Fix/sqlite delete journal mode lustre by rhaegar325 · Pull Request #367 · ACCESS-NRI/ACCESS-MOPPy

rhaegar325 · 2026-05-08T04:49:50Z

Solve #274

Fix: SQLite Concurrent Write Crashes on Lustre (Gadi)

Problem

Batch CMORisation on Gadi failed with two classes of SQLite errors when multiple PBS jobs
accessed the shared tracking database concurrently.

1. SIGBUS (Bus error, signal 7) in walIndexReadHdr()

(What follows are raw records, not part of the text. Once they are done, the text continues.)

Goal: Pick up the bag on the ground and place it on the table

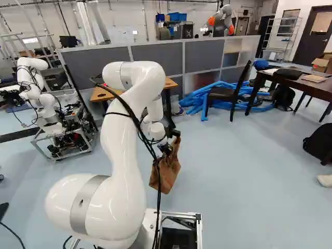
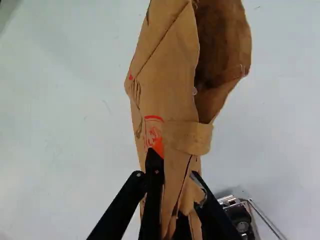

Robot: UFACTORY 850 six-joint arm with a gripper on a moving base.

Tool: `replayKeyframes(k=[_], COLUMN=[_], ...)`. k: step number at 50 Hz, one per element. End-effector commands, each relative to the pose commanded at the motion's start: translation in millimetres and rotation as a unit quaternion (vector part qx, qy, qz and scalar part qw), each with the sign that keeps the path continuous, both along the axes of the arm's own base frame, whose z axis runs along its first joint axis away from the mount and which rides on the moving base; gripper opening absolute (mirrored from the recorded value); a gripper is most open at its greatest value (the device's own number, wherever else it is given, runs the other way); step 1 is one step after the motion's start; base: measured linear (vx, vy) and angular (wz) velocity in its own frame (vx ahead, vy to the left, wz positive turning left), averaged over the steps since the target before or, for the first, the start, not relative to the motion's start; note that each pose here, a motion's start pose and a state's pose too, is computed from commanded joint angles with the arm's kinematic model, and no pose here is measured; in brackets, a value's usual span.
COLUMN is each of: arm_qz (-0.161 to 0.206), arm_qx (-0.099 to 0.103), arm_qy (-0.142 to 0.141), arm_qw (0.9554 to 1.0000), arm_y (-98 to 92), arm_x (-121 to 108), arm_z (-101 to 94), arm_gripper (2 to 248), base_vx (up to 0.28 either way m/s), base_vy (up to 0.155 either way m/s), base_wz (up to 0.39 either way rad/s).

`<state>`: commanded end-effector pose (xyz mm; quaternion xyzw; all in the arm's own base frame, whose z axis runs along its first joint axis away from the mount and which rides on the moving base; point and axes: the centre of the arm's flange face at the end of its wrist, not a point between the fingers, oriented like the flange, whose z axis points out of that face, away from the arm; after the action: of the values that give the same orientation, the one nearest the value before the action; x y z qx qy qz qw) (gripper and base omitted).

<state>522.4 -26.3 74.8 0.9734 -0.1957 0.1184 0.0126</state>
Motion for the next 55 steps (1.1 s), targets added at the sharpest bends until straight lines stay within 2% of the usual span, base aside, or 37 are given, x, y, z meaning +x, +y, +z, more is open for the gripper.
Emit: replayKeyframes(k=[55], arm_qz=[0.005], arm_qx=[0.026], arm_qy=[0.000], arm_qw=[0.9997], arm_y=[6.0], arm_x=[18], arm_z=[76.2], arm_gripper=[21], base_vx=[0.000], base_vy=[0.000], base_wz=[0.000])
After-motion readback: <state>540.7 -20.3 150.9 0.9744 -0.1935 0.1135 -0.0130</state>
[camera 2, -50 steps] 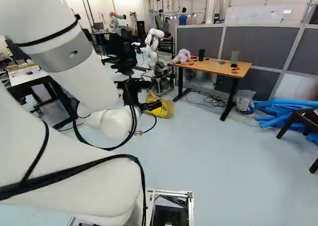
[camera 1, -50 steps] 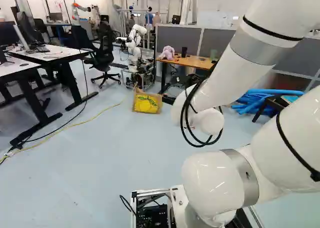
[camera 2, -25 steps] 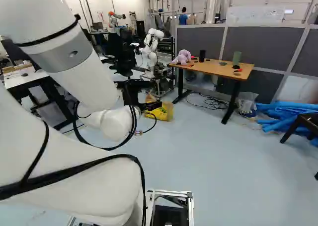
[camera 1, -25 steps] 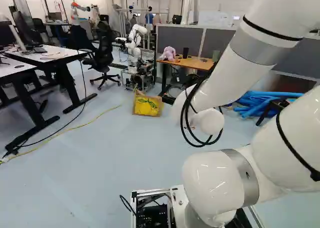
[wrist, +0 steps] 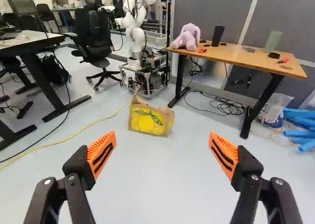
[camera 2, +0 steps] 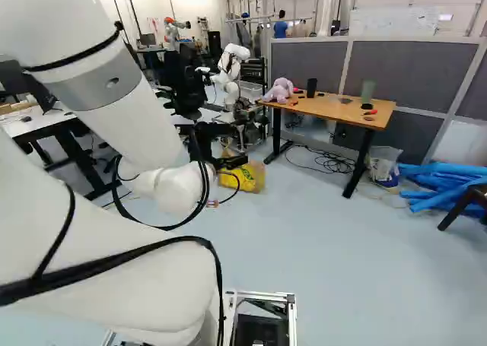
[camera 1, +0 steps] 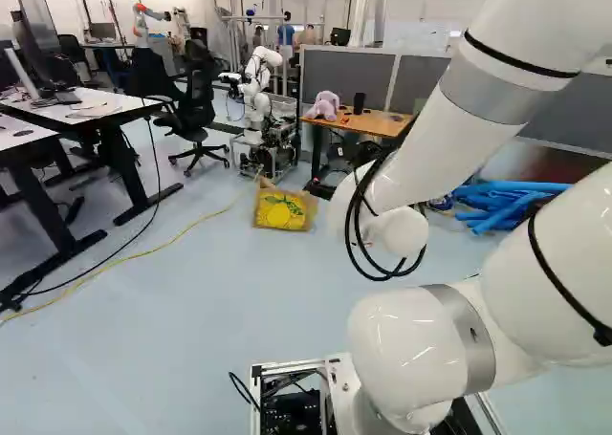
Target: Pick up the bag on the ground and place it on the table
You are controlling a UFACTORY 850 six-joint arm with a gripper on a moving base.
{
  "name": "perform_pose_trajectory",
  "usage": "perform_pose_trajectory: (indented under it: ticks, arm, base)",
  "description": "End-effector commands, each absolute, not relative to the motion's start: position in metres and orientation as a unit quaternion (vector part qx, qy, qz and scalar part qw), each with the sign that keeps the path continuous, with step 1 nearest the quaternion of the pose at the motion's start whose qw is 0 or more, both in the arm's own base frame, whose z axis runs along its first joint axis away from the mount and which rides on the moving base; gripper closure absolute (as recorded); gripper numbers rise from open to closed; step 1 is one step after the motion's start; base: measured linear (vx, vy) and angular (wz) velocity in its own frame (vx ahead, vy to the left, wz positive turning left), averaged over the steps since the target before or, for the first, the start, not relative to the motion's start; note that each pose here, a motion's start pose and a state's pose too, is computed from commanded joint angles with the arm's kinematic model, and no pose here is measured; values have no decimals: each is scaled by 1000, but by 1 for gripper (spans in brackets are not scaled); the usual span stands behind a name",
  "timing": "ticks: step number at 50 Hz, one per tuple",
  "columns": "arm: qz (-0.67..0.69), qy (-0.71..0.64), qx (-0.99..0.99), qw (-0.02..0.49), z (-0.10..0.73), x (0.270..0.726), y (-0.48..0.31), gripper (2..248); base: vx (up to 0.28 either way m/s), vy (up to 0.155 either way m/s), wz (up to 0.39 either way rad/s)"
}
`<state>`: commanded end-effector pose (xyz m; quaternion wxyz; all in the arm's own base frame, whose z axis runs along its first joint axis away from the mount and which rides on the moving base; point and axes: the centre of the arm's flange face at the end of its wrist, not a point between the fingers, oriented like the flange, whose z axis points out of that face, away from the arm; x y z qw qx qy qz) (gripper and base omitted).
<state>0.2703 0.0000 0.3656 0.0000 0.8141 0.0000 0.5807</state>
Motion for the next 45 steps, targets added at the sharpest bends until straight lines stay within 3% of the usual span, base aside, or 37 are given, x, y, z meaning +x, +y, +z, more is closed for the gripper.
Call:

[gadi-cpu-clx-1361:2245122] Caught signal 7 (Bus error: nonexistent physical address)
2 walIndexReadHdr()  sqlite3.c:0
3 walTryBeginRead()  sqlite3.c:0
4 sqlite3PagerSharedLock()  sqlite3.c:0

WAL mode creates a .db-shm file accessed via mmap() to share the WAL index across
processes. On Lustre (/scratch, /g/data), mmap() cache coherency is not guaranteed
across compute nodes, causing the mapped memory to reference a nonexistent physical address.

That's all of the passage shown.